Among the entries that follow, count the lines that contain the word "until" and say how many there are, writing nothing else.

Items from a data source
↓↓↓

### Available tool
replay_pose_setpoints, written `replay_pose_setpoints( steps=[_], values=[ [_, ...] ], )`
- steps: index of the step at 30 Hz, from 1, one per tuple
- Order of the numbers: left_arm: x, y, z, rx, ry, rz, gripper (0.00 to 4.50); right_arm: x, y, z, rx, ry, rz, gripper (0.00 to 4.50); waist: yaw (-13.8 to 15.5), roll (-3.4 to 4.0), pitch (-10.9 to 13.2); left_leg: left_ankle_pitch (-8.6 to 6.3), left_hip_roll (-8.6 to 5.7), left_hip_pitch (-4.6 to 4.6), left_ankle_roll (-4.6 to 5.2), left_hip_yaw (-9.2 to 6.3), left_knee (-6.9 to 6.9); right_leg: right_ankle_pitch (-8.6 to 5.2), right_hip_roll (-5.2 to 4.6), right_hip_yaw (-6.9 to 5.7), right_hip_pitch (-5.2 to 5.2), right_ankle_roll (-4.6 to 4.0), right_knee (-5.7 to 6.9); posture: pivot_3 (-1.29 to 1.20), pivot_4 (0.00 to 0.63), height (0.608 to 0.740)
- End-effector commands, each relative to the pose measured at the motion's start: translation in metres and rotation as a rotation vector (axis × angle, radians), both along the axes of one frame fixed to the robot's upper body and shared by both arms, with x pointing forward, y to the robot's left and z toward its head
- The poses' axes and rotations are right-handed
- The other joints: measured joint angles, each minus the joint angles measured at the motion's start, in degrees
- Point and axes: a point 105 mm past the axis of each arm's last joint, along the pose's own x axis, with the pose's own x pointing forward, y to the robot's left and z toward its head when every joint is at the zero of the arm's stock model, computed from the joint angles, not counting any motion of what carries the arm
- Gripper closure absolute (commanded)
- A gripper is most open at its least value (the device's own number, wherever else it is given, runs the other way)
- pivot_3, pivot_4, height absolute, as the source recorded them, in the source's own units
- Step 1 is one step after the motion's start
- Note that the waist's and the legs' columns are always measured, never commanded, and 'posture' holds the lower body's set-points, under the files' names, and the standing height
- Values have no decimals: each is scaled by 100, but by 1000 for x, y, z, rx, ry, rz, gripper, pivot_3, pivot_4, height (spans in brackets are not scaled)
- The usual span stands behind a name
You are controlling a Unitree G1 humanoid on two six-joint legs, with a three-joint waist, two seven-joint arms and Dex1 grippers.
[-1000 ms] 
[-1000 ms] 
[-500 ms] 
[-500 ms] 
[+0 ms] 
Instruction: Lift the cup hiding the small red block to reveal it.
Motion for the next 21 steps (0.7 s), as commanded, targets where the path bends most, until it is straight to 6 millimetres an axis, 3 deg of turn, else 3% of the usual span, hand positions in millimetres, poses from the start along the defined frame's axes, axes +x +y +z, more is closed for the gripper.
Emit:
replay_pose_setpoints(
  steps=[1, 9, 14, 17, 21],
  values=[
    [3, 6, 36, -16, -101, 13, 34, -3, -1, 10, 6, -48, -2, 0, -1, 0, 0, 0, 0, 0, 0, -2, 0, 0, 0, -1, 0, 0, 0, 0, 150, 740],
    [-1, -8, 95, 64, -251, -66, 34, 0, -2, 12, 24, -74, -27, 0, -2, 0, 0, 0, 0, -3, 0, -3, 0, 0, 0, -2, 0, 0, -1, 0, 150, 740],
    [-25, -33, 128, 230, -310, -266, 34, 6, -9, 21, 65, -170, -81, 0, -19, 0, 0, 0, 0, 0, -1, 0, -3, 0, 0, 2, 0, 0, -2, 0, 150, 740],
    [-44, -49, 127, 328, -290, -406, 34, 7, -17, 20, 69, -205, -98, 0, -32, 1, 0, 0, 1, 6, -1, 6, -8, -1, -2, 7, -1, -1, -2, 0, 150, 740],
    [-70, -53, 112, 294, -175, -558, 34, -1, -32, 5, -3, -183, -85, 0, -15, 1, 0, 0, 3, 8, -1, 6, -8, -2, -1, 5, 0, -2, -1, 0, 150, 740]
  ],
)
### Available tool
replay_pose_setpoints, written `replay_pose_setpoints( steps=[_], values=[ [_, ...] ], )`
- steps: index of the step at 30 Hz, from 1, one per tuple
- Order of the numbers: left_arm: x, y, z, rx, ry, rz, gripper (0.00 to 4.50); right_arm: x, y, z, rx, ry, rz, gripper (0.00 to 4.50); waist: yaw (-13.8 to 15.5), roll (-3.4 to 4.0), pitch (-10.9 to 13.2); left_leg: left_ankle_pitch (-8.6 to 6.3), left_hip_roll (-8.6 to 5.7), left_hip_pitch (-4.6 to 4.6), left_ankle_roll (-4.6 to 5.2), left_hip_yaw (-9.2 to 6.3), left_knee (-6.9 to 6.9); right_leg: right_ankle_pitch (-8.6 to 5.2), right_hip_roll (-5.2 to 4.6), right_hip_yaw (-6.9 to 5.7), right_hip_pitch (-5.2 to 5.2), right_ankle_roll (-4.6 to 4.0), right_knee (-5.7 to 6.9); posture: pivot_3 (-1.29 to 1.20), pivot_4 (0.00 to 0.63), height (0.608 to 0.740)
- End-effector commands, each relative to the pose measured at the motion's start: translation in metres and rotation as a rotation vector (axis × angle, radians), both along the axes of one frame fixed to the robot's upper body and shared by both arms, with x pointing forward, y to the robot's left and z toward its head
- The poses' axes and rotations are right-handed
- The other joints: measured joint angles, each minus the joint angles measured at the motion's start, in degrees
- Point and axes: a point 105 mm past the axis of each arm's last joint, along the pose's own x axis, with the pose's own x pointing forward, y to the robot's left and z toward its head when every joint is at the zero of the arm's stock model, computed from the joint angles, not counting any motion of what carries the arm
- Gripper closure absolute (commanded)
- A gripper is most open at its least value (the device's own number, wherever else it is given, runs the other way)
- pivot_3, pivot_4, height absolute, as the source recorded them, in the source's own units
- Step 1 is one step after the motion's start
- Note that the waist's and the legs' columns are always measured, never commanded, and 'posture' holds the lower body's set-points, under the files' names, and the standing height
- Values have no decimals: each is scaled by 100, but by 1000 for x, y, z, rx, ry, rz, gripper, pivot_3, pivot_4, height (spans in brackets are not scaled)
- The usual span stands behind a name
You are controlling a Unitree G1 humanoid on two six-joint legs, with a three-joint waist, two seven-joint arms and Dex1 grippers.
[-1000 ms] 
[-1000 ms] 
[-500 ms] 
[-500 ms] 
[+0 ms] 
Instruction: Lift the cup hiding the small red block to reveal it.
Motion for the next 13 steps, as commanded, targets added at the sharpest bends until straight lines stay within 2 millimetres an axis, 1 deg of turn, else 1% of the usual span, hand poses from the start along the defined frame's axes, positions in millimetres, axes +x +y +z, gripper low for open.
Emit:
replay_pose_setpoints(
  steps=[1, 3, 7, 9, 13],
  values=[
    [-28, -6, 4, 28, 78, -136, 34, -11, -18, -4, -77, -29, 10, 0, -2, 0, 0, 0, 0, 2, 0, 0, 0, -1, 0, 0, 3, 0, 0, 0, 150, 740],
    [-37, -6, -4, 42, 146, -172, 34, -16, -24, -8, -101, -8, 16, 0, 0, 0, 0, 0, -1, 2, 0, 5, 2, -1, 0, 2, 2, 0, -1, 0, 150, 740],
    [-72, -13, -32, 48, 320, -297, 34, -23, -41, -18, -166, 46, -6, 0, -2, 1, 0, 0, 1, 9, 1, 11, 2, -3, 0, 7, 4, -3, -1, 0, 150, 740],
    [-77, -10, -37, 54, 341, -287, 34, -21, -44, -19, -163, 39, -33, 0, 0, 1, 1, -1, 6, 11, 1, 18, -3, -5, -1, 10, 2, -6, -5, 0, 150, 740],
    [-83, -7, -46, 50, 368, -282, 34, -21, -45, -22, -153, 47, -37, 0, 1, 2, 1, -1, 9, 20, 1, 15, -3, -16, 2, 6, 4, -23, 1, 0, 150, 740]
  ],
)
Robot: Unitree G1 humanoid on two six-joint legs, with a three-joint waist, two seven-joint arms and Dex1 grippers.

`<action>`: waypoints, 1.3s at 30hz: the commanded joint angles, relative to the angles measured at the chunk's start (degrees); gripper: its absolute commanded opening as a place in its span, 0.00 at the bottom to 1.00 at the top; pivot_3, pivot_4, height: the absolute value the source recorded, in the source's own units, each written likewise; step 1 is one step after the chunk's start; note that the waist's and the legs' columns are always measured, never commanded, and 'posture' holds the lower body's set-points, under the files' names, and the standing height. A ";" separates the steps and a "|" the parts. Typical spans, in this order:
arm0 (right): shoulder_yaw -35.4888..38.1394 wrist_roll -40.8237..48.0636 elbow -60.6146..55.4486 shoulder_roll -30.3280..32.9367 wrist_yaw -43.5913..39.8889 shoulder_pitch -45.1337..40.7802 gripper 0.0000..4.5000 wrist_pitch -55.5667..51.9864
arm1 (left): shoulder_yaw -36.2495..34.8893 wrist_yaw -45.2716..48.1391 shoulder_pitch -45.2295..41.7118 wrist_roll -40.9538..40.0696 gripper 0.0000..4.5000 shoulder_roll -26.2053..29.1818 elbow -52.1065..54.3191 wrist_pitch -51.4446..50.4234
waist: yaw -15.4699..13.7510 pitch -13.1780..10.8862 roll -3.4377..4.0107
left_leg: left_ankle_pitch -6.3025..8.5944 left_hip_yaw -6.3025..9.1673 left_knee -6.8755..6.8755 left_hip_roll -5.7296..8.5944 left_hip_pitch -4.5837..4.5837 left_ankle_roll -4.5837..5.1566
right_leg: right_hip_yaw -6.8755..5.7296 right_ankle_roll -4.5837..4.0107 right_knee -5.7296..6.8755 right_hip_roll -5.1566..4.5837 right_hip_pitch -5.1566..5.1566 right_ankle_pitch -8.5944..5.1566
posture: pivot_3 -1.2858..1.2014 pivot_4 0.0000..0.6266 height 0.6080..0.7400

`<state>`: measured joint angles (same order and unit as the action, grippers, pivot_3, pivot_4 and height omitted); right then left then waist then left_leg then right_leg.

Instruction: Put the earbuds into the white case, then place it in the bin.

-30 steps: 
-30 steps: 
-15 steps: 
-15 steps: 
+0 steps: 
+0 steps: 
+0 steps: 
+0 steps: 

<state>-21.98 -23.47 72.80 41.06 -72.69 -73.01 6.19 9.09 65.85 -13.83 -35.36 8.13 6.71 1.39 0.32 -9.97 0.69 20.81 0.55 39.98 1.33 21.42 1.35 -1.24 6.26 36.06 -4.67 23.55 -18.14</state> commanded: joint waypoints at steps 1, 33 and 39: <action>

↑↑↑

## Solution below
2